— Data block —
━━━━━━

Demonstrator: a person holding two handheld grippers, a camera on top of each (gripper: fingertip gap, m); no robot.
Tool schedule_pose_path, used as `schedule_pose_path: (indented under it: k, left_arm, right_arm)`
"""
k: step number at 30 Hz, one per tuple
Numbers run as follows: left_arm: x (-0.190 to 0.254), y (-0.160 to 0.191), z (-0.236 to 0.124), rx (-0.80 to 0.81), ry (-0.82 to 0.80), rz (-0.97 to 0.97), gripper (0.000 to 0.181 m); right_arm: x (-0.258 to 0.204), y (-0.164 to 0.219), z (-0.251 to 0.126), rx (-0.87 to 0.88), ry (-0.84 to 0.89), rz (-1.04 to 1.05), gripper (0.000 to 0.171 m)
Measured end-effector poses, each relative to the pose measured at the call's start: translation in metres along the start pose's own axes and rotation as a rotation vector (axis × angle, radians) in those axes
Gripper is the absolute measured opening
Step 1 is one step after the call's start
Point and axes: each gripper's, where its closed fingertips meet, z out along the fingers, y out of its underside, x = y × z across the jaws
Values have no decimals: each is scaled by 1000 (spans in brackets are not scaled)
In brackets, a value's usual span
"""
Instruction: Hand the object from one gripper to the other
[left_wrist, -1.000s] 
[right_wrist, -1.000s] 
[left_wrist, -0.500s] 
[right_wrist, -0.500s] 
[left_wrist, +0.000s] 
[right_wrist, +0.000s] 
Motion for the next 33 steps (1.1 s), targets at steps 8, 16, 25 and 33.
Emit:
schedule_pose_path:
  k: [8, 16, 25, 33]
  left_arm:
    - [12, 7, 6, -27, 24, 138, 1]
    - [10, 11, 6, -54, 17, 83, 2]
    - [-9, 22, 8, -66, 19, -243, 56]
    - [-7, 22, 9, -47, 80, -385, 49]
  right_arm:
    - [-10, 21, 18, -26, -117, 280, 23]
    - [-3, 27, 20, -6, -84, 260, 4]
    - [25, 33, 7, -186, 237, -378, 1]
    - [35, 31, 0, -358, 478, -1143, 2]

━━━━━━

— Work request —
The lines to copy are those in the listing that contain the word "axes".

— Reply to the exercise —
Measured end-effector poses, each relative to the pose measured at the call's start: translation in metres along the start pose's own axes and rotation as a rotation vector (axis × angle, radians) in those axes
Point and axes: each gripper's, where its closed fingertips meet, z out along the fingers, y out of its underside, x = y × z across the jaws

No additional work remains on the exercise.